Republicans as wrong as Democrats on Sandy relief


TAMPA, January 5, 2013 – There is yet another faux debate raging in Congress. According to Fox News, the House and Senate have passed a $9.7 billion aid package to Sandy victims. Most Democrats and Republicans are calling for an additional $51 billion.

Some Republicans are dragging their feet.

It would be encouraging if even a single Republican articulated the principle at issue here, but none did. Republicans in Congress couldn’t find a principle if it were slid under their doors with envelopes full of lobbyist cash.

For the record, the principle is this: Citizens in Wyoming shouldn’t be taxed to rebuild the houses of other people in Wyoming, much less New York or New Jersey. This is another bedrock American principle that has completely vanished from the minds of most Americans.

Instead, Republicans object on the grounds that not all of the proposed funding is necessary for immediate relief. In fact, there is some considerable pork built into both the House and Senate versions of the bill, including “$150 million for fishery disasters in a range of states -- including Alaska and Mississippi” and “nearly $45 million was included for work on NOAA's hurricane reconnaissance aircraft.”
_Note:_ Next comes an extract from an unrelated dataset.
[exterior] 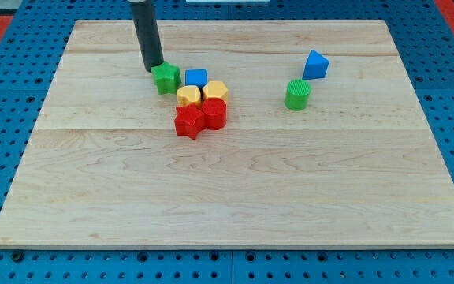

Rep. Tim Huelskamp voted against it, saying, “We have to talk seriously about offsets," he said. "We can't take $60 billion off budget, that's my problem with it."

The common sense and acknowledgement of reality are refreshing, but Huelskamp still avoids the main issue.

Property is a right, just like free speech. It was recognition of the right of each individual to keep the fruits of his own labor and dispose of them as he saw fit that made the United States the richest nation in the world, relatively overnight.

While the immediate cause for the outbreak of hostilities during the American Revolution was the British attempt to disarm the colonists, the long term cause was the British threat against property rights.
American schoolchildren are taught that the colonists’ only grievance was “taxation without representation.” That’s convenient for big government progressives on both sides of the aisle, because they can then say, “You are represented, so we can tax you however we please.”

Those schoolchildren are not taught that the colonists also did not want representation in the British Parliament. Jefferson said so in his Summary View of the Rights of British America. Benjamin Franklin was strictly instructed not to accept any deal with the British that involved colonial representation in Parliament.

The colonists wanted no part of any political system whereby they could be taxed and the money spent for the benefit of other parts of the empire. Representation in a Parliament where they were hopelessly outnumbered would only add the veneer of legitimacy to this armed theft.